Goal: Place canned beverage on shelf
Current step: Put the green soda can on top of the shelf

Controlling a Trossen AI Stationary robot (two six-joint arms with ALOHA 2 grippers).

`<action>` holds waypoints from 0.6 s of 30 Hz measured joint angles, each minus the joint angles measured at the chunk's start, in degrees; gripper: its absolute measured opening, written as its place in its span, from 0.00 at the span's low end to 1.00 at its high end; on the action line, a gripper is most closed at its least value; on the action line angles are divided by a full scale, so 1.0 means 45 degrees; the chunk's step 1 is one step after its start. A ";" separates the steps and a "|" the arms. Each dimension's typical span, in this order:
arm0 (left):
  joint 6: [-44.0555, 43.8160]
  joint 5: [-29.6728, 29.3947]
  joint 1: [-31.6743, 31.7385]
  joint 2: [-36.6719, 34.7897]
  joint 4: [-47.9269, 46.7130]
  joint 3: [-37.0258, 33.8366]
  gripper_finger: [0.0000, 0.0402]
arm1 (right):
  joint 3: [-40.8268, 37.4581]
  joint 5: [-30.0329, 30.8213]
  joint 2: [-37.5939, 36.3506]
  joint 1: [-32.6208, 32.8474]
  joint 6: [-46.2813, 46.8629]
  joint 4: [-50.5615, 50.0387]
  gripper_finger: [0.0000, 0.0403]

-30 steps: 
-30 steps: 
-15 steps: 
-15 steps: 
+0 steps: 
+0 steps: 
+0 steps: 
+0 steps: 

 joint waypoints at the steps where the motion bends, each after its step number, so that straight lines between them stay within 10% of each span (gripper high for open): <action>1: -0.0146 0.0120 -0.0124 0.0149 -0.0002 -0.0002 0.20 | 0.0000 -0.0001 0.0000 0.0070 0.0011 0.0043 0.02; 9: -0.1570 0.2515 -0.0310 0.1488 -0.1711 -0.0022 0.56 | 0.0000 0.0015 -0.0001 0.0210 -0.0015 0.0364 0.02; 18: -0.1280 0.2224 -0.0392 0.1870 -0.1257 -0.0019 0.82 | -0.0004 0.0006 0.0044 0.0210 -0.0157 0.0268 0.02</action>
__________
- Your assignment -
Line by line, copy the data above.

- Task result -
Goal: Place canned beverage on shelf
Current step: Put the green soda can on top of the shelf

Controlling a Trossen AI Stationary robot (two six-joint arms with ALOHA 2 grippers).

`<action>` holds waypoints from 0.6 s of 30 Hz measured joint angles, each minus the joint angles measured at the chunk's start, in degrees; gripper: its absolute measured opening, written as its place in its span, from 0.00 at the span's low end to 1.00 at its high end; on the action line, a gripper is most closed at its least value; on the action line angles are divided by a full scale, so 1.0 means 45 degrees; the chunk's step 1 is one step after its start. A ";" separates the steps and a "|" the arms. Each dimension's typical span, in this order:
arm0 (left):
  joint 6: [-44.0555, 43.8160]
  joint 5: [-29.6728, 29.3947]
  joint 1: [-31.6743, 31.7385]
  joint 2: [-36.6719, 34.7897]
  joint 4: [-47.9269, 46.7130]
  joint 3: [-37.0258, 33.8366]
  gripper_finger: [0.0000, 0.0402]
arm1 (right):
  joint 3: [-40.8268, 37.4581]
  joint 5: [-30.0329, 30.8213]
  joint 2: [-37.5939, 36.3506]
  joint 1: [-32.6208, 32.8474]
  joint 6: [-46.2813, 46.8629]
  joint 4: [-50.5615, 50.0387]
  gripper_finger: [0.0000, 0.0403]

-30 steps: 
-30 steps: 
-15 steps: 
-15 steps: 
+0 steps: 
+0 steps: 
+0 steps: 
+0 steps: 

 joint waypoints at the steps where the motion bends, each after its step number, so that straight lines between them stay within 10% of each span (gripper high for open): <action>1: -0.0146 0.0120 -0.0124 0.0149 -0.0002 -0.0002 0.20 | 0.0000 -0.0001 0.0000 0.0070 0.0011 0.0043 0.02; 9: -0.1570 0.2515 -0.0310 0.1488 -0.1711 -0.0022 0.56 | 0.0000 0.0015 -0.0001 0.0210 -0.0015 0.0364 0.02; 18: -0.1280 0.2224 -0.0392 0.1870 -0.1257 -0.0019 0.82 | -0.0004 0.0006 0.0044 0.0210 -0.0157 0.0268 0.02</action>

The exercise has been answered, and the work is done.